___ Source material

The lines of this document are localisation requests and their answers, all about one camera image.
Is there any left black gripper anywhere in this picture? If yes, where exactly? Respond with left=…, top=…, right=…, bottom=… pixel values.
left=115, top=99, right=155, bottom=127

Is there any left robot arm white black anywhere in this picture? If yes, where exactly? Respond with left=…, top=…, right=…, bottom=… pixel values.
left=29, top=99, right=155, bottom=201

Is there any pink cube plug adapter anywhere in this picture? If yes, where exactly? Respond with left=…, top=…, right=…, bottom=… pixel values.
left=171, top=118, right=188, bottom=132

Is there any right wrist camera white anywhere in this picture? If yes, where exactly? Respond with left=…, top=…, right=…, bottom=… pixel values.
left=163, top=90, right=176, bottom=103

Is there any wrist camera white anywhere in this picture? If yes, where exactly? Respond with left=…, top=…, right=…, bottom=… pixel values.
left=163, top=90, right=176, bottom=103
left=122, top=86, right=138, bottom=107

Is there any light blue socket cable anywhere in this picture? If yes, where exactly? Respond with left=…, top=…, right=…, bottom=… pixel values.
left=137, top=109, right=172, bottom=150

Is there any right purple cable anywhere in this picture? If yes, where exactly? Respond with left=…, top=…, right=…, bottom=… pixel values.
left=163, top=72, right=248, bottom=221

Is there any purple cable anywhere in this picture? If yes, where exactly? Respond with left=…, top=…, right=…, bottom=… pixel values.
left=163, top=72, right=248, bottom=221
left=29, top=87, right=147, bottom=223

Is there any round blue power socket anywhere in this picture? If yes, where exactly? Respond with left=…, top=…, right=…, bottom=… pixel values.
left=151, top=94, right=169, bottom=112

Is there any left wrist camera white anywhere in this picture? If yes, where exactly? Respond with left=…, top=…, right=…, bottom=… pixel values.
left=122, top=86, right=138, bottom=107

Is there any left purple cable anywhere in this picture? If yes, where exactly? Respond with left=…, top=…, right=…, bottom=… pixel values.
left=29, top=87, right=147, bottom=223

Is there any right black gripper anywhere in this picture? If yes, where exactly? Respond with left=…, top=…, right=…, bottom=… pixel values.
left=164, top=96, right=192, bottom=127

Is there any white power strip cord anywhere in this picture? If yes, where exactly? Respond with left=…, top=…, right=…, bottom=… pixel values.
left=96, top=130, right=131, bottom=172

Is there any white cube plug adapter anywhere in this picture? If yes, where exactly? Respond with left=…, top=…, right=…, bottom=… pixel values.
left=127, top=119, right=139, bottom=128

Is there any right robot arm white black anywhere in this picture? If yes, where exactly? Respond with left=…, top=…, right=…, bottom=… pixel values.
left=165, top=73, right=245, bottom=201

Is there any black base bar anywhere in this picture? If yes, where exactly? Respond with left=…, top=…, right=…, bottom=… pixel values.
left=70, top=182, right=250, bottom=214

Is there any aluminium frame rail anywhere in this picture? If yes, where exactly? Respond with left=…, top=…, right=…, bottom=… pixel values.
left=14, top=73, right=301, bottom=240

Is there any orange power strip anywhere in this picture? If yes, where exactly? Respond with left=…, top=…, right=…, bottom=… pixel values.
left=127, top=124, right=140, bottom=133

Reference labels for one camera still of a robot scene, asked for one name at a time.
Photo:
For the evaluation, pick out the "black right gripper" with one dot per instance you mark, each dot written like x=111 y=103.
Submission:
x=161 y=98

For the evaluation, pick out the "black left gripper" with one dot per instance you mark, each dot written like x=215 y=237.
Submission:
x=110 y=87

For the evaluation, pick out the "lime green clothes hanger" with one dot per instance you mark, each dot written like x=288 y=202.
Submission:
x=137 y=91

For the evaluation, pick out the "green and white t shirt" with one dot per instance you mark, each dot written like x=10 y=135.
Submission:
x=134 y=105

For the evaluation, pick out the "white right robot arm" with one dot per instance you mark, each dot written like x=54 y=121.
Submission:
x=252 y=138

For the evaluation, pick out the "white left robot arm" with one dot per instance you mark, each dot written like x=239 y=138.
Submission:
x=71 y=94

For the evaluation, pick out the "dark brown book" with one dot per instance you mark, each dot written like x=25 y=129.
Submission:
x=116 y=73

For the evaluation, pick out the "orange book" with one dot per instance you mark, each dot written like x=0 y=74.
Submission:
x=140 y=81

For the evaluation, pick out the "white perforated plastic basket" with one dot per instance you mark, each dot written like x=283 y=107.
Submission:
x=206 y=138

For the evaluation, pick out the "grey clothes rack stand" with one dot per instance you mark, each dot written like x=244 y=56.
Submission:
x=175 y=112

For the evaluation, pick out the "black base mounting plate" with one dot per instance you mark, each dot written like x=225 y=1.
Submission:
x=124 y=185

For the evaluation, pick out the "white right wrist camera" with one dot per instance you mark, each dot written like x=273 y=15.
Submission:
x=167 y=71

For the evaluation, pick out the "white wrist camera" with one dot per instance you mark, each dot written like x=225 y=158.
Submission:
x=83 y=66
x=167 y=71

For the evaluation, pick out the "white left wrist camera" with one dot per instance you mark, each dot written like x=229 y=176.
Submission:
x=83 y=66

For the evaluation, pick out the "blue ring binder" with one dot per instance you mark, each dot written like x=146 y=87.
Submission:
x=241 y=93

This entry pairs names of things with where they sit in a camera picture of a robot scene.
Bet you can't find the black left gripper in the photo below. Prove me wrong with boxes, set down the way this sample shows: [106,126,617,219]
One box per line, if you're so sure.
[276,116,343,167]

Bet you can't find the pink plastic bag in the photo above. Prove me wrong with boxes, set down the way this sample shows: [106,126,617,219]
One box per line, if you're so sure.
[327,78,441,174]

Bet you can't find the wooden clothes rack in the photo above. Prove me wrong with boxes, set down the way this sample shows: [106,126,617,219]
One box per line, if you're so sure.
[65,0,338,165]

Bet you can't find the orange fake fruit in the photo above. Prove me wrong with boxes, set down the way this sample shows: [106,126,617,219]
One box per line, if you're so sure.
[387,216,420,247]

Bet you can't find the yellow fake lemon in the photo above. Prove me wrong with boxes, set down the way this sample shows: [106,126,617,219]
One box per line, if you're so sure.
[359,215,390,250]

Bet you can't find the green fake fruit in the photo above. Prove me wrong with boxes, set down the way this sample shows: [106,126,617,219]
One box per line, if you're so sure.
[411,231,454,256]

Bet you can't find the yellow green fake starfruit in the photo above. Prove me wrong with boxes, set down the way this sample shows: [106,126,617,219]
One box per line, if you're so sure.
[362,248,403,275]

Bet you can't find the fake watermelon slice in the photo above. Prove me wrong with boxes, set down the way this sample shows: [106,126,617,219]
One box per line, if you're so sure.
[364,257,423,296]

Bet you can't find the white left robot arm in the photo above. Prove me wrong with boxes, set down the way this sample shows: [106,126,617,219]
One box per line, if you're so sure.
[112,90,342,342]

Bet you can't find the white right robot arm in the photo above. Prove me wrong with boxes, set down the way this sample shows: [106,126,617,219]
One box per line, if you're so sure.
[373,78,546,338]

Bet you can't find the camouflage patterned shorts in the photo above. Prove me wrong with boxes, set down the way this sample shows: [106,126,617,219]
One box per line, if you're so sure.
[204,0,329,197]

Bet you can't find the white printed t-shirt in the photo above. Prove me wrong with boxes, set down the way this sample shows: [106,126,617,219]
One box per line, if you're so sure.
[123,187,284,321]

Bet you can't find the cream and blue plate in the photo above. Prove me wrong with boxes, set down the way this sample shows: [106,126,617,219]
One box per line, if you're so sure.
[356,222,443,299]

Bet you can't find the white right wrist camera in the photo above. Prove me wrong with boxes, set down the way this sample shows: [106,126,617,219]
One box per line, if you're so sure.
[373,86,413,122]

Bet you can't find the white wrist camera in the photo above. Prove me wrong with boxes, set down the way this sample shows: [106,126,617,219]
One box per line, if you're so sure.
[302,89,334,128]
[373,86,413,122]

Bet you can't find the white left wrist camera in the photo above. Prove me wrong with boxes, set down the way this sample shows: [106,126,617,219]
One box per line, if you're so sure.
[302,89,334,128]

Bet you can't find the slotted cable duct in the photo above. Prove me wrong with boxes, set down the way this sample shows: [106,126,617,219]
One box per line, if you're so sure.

______

What is required: Copy the lines above that hold the word "book".

Final answer:
For the evaluation, pick out the "dark brown book" with one dot per instance you mark, each dot written like x=25 y=129.
For the evaluation, pick out the "orange book" with one dot per instance you mark, each dot written like x=0 y=74.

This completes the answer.